─── Working data
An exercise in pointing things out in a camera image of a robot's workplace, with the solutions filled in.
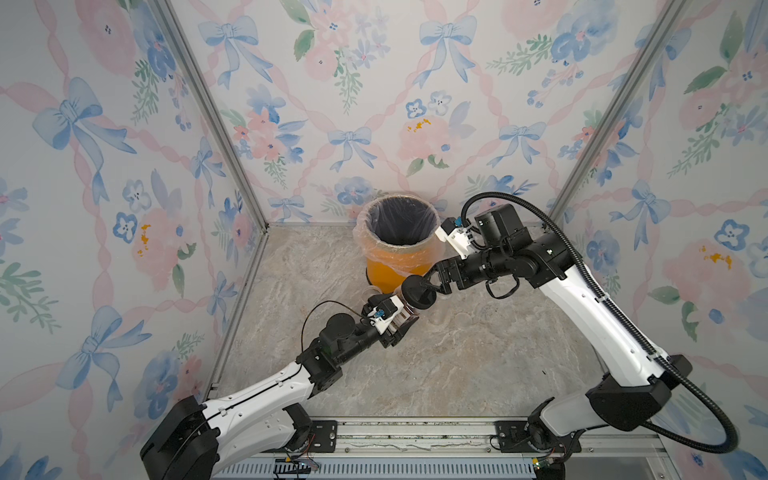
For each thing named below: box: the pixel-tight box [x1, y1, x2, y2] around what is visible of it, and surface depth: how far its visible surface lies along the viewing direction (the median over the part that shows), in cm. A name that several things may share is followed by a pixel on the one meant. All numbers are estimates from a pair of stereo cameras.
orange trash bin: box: [353, 194, 444, 294], surface depth 90 cm
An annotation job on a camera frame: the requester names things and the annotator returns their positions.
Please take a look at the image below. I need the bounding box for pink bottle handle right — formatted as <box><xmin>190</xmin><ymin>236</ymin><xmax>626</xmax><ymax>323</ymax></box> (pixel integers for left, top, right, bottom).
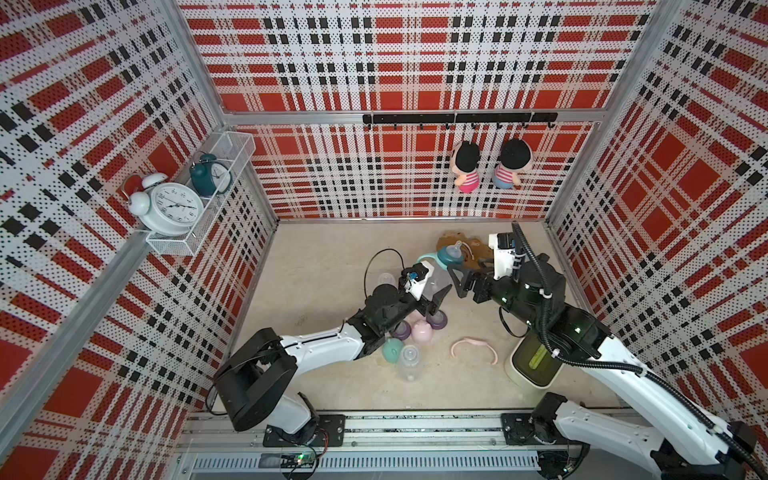
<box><xmin>449</xmin><ymin>337</ymin><xmax>499</xmax><ymax>366</ymax></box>

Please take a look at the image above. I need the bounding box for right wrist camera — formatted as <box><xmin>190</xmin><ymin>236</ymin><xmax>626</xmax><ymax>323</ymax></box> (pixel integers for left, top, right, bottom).
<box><xmin>488</xmin><ymin>232</ymin><xmax>518</xmax><ymax>280</ymax></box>

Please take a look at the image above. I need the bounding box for black hook rail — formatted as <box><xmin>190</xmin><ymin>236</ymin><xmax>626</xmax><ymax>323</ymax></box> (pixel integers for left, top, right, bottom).
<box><xmin>362</xmin><ymin>112</ymin><xmax>559</xmax><ymax>126</ymax></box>

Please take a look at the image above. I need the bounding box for green circuit board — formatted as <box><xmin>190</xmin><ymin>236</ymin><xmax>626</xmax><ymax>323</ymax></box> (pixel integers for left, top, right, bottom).
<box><xmin>278</xmin><ymin>452</ymin><xmax>318</xmax><ymax>471</ymax></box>

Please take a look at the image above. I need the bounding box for doll with pink dress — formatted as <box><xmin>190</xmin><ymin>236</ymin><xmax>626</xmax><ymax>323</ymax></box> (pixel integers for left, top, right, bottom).
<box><xmin>450</xmin><ymin>141</ymin><xmax>480</xmax><ymax>194</ymax></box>

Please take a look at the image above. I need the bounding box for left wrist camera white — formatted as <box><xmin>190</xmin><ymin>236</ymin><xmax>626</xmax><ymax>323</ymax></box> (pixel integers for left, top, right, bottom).
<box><xmin>401</xmin><ymin>261</ymin><xmax>432</xmax><ymax>300</ymax></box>

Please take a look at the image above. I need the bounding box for white bin green inside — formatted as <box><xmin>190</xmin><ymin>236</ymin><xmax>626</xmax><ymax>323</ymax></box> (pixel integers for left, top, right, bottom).
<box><xmin>504</xmin><ymin>333</ymin><xmax>563</xmax><ymax>390</ymax></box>

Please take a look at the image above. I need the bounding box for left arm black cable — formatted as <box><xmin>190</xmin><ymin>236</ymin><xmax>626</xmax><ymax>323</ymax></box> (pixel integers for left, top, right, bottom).
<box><xmin>362</xmin><ymin>247</ymin><xmax>406</xmax><ymax>298</ymax></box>

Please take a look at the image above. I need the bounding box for teal alarm clock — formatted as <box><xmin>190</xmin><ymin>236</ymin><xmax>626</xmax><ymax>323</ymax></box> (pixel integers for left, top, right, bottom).
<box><xmin>190</xmin><ymin>153</ymin><xmax>233</xmax><ymax>197</ymax></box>

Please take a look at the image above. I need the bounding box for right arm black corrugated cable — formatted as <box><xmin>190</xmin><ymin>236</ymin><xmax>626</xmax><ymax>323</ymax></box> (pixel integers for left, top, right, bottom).
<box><xmin>511</xmin><ymin>220</ymin><xmax>768</xmax><ymax>480</ymax></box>

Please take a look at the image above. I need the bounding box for pink bottle cap lower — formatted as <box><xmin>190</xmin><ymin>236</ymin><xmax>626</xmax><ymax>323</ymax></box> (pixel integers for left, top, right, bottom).
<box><xmin>411</xmin><ymin>320</ymin><xmax>434</xmax><ymax>345</ymax></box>

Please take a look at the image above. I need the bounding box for brown plush toy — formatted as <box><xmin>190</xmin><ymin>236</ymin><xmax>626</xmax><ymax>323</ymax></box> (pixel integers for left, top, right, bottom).
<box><xmin>436</xmin><ymin>232</ymin><xmax>493</xmax><ymax>269</ymax></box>

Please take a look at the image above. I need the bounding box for white wire wall shelf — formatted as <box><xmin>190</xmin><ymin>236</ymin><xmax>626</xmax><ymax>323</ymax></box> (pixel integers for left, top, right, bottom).
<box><xmin>146</xmin><ymin>131</ymin><xmax>259</xmax><ymax>257</ymax></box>

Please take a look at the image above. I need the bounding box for large white alarm clock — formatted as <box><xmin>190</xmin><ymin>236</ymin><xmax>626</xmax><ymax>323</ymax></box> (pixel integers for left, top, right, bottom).
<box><xmin>128</xmin><ymin>172</ymin><xmax>204</xmax><ymax>237</ymax></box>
──────
▸ **What is being asked**
A word-for-word reprint of the listing above is needed, minus the pictures.

▸ **Solution to this problem**
An exercise in pointing things out in a camera image of a robot's workplace, with the solutions filled in.
For each thing named below: box: the pixel-tight box [x1, y1, x2, y2] around what is visible of it, and surface depth: how far its visible surface lies along the viewing direction (the median over the part that shows), in cm. A name that several things may share is followed by a pixel on the one meant. All numbers are estimates from a pair of stereo cameras.
orange trash bin: box: [353, 194, 444, 294], surface depth 90 cm
An annotation job on a camera frame: the requester names things and the annotator returns their positions.
Please take a look at the image below. I need the bounding box for pink bottle handle right — formatted as <box><xmin>190</xmin><ymin>236</ymin><xmax>626</xmax><ymax>323</ymax></box> (pixel integers for left, top, right, bottom).
<box><xmin>449</xmin><ymin>337</ymin><xmax>499</xmax><ymax>366</ymax></box>

Please take a look at the image above. I need the bounding box for right wrist camera — formatted as <box><xmin>190</xmin><ymin>236</ymin><xmax>626</xmax><ymax>323</ymax></box> (pixel integers for left, top, right, bottom).
<box><xmin>488</xmin><ymin>232</ymin><xmax>518</xmax><ymax>280</ymax></box>

Please take a look at the image above. I need the bounding box for black hook rail — formatted as <box><xmin>190</xmin><ymin>236</ymin><xmax>626</xmax><ymax>323</ymax></box> (pixel integers for left, top, right, bottom).
<box><xmin>362</xmin><ymin>112</ymin><xmax>559</xmax><ymax>126</ymax></box>

Please take a look at the image above. I need the bounding box for green circuit board — formatted as <box><xmin>190</xmin><ymin>236</ymin><xmax>626</xmax><ymax>323</ymax></box> (pixel integers for left, top, right, bottom).
<box><xmin>278</xmin><ymin>452</ymin><xmax>318</xmax><ymax>471</ymax></box>

Please take a look at the image above. I need the bounding box for doll with pink dress — formatted as <box><xmin>190</xmin><ymin>236</ymin><xmax>626</xmax><ymax>323</ymax></box> (pixel integers for left, top, right, bottom).
<box><xmin>450</xmin><ymin>141</ymin><xmax>480</xmax><ymax>194</ymax></box>

Please take a look at the image above. I need the bounding box for left wrist camera white — formatted as <box><xmin>190</xmin><ymin>236</ymin><xmax>626</xmax><ymax>323</ymax></box> (pixel integers for left, top, right, bottom).
<box><xmin>401</xmin><ymin>261</ymin><xmax>432</xmax><ymax>300</ymax></box>

Please take a look at the image above. I need the bounding box for white bin green inside — formatted as <box><xmin>190</xmin><ymin>236</ymin><xmax>626</xmax><ymax>323</ymax></box> (pixel integers for left, top, right, bottom).
<box><xmin>504</xmin><ymin>333</ymin><xmax>563</xmax><ymax>390</ymax></box>

Please take a look at the image above. I need the bounding box for left arm black cable — formatted as <box><xmin>190</xmin><ymin>236</ymin><xmax>626</xmax><ymax>323</ymax></box> (pixel integers for left, top, right, bottom).
<box><xmin>362</xmin><ymin>247</ymin><xmax>406</xmax><ymax>298</ymax></box>

Please take a look at the image above. I need the bounding box for teal alarm clock — formatted as <box><xmin>190</xmin><ymin>236</ymin><xmax>626</xmax><ymax>323</ymax></box> (pixel integers for left, top, right, bottom).
<box><xmin>190</xmin><ymin>153</ymin><xmax>233</xmax><ymax>197</ymax></box>

Please take a look at the image above. I need the bounding box for right arm black corrugated cable — formatted as <box><xmin>190</xmin><ymin>236</ymin><xmax>626</xmax><ymax>323</ymax></box> (pixel integers for left, top, right, bottom).
<box><xmin>511</xmin><ymin>220</ymin><xmax>768</xmax><ymax>480</ymax></box>

Please take a look at the image above. I need the bounding box for pink bottle cap lower — formatted as <box><xmin>190</xmin><ymin>236</ymin><xmax>626</xmax><ymax>323</ymax></box> (pixel integers for left, top, right, bottom).
<box><xmin>411</xmin><ymin>320</ymin><xmax>434</xmax><ymax>345</ymax></box>

Please take a look at the image above. I need the bounding box for brown plush toy — formatted as <box><xmin>190</xmin><ymin>236</ymin><xmax>626</xmax><ymax>323</ymax></box> (pixel integers for left, top, right, bottom).
<box><xmin>436</xmin><ymin>232</ymin><xmax>493</xmax><ymax>269</ymax></box>

Please take a look at the image above. I need the bounding box for white wire wall shelf — formatted as <box><xmin>190</xmin><ymin>236</ymin><xmax>626</xmax><ymax>323</ymax></box> (pixel integers for left, top, right, bottom).
<box><xmin>146</xmin><ymin>131</ymin><xmax>259</xmax><ymax>257</ymax></box>

Please take a look at the image above. I need the bounding box for large white alarm clock — formatted as <box><xmin>190</xmin><ymin>236</ymin><xmax>626</xmax><ymax>323</ymax></box> (pixel integers for left, top, right, bottom).
<box><xmin>128</xmin><ymin>172</ymin><xmax>204</xmax><ymax>237</ymax></box>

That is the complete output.